K20 adds a new parallel dimension called Hyper Q.   K20 is capable of executing up to 32 kernels launched from different CPU processes simultaneously, which increments the percentage of temporal occupancy on the GPU.  Previous generation CUDA hardware such as Fermi has one connection to the CPU only.  The multi-connectors feature is hardware based.  It improves the level of utilisation of CPU and GPU depending on individual scenarios and the key point is that it eliminates the CPU-GPU connection as a potential bottleneck.  

Another new architecture of K20 is Dynamic Parallelism.  It is an ability to launch new grids from the GPU. Features:
(Hover Mouse over images to Enlarge)

 


o Dynamically: Based on run-time data.
o Independently: Each thread can launch a different grid.
o Simultaneously: From multiple threads at once.

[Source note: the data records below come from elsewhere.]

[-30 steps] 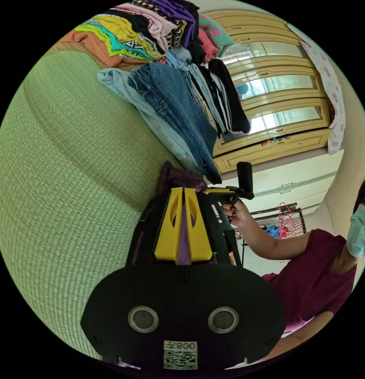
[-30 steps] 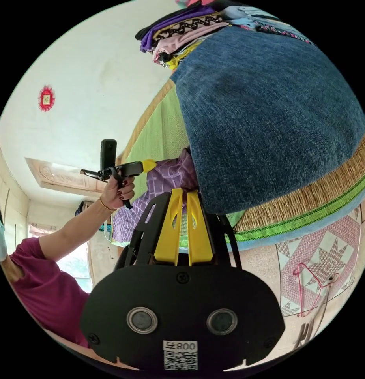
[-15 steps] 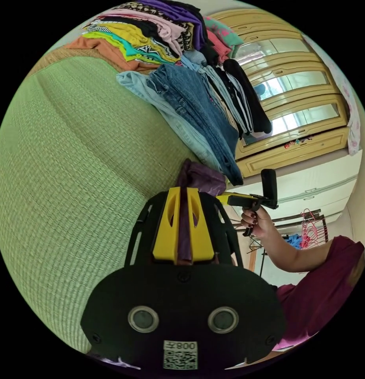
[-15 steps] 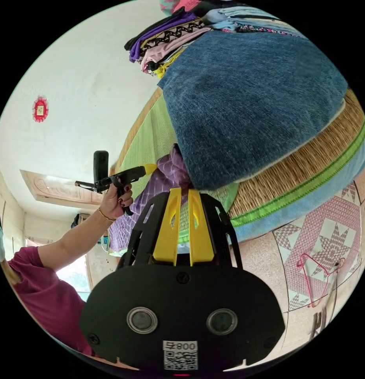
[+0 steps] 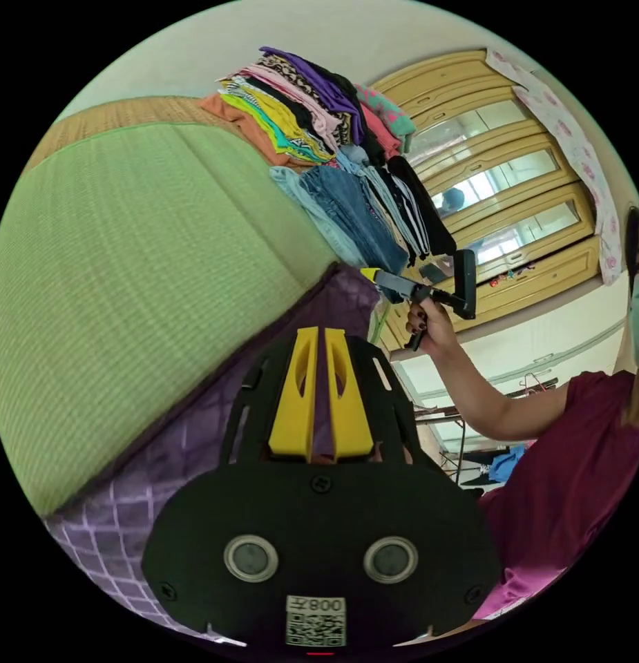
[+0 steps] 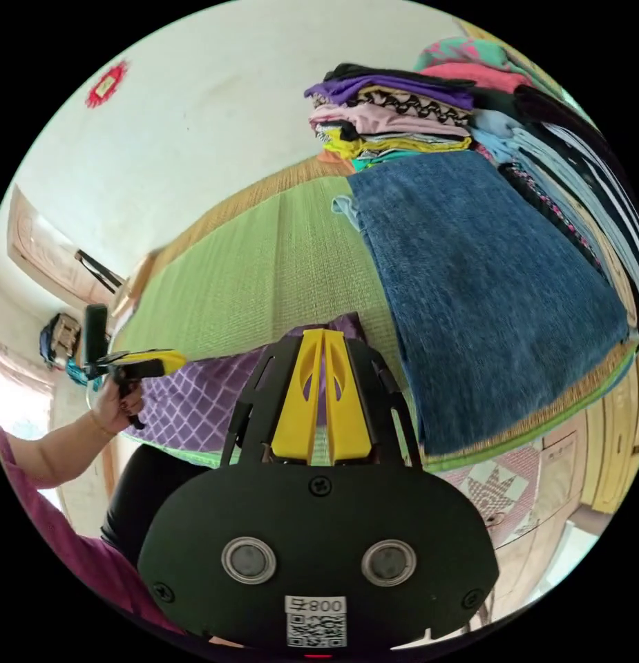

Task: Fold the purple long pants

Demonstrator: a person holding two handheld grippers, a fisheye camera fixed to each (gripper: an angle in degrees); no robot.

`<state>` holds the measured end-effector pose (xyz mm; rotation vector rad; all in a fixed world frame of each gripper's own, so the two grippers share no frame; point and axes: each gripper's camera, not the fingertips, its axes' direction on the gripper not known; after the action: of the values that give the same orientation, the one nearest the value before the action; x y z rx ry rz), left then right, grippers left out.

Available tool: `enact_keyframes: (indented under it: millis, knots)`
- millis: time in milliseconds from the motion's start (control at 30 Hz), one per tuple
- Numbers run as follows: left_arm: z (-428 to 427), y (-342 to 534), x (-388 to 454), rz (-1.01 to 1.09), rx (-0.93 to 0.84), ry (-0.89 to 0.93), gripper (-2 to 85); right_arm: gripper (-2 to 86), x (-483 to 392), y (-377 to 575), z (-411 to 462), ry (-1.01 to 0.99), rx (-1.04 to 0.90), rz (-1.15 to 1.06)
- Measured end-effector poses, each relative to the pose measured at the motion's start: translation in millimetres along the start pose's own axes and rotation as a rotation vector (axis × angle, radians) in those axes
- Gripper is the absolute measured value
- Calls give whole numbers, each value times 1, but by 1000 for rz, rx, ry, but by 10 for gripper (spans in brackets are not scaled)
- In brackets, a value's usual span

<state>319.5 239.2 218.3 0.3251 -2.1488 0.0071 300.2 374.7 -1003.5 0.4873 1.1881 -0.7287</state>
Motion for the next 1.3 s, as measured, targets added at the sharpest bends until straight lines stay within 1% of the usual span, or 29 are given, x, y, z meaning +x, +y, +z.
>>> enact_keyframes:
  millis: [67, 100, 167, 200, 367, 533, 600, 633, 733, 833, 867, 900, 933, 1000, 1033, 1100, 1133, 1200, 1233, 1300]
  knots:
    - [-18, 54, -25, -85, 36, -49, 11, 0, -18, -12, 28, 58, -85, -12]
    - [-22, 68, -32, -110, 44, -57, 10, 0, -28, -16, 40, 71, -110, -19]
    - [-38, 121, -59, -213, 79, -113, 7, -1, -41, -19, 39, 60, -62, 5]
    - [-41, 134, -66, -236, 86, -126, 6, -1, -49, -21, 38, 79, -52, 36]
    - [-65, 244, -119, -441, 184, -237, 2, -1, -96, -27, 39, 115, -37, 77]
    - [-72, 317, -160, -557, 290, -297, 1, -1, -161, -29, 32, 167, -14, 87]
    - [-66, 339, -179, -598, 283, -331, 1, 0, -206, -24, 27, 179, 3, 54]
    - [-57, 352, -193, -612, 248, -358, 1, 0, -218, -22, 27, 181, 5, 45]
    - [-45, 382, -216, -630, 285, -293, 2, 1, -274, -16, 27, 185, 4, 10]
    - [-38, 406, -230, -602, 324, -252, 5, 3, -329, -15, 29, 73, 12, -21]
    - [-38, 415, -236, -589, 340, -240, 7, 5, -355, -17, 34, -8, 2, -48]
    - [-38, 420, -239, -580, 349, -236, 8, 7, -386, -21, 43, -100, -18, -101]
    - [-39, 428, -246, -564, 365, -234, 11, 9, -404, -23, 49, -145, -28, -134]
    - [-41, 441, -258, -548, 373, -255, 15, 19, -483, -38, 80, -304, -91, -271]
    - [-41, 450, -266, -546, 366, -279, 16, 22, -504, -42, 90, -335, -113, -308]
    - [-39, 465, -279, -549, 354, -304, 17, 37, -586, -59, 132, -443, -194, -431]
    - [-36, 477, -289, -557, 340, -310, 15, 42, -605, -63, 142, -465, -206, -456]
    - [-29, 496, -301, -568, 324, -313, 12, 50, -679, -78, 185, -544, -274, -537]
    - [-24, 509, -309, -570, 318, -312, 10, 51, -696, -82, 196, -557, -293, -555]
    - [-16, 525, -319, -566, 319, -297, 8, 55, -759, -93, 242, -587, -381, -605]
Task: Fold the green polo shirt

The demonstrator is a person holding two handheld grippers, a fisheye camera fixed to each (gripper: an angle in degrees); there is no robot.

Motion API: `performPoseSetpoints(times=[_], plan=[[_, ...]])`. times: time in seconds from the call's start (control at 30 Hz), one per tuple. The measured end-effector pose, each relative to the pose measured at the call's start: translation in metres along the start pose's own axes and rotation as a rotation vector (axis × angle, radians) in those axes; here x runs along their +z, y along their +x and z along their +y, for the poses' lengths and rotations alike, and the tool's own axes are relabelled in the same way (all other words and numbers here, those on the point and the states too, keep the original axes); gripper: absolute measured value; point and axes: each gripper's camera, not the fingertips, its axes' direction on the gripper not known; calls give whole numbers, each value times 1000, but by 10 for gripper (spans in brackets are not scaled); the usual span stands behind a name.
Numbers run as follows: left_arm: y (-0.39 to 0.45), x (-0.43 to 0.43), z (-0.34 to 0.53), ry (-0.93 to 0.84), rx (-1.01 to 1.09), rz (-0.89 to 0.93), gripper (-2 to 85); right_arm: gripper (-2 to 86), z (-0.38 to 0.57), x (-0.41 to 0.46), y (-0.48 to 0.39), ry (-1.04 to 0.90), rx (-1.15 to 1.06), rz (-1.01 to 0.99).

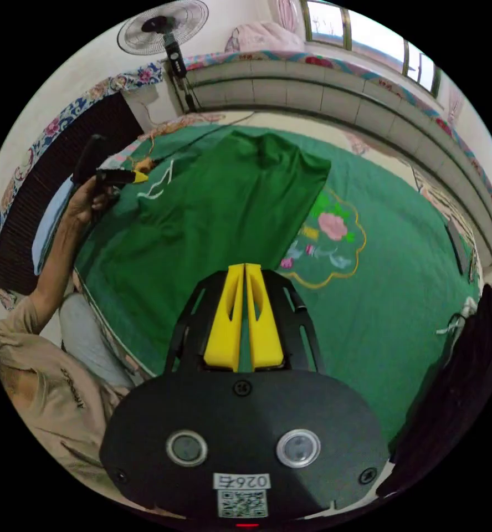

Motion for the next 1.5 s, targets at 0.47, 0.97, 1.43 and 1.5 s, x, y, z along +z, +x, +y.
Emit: performPoseSetpoints(times=[0.47,0.97,1.43,1.5], plan=[[-61,75,-40,-70,21,-221,-10,-10,-161,141,134,61,218,35],[74,128,218,-374,411,-441,-9,-9,151,146,-89,-103,-337,-10],[140,-9,461,1027,669,519,-8,-9,342,74,-91,445,-311,-81],[153,10,465,904,650,399,-5,-9,365,79,-102,485,-357,-34]])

This reduces the coordination with the CPU via the PCI Express bus and shifts coordination to within the GPU.  Internal GPGPU memory transfers are faster than global memory transfer over PCI Express lanes by over 10 times.  
                                           
CUDA SDK (software development kit) Version 5.0 supports the above mentioned new K20 features.   

Titan supercomputer at Oak Ridge National Laboratory published some early experience with K20X and CUDA5 at SC12 in November 2012 on 5 applications.  Gain is defined as the processing time with Opteron CPU and K20X GPU over CPU without GPU.  Gains ranged from 1.8 to 7.8.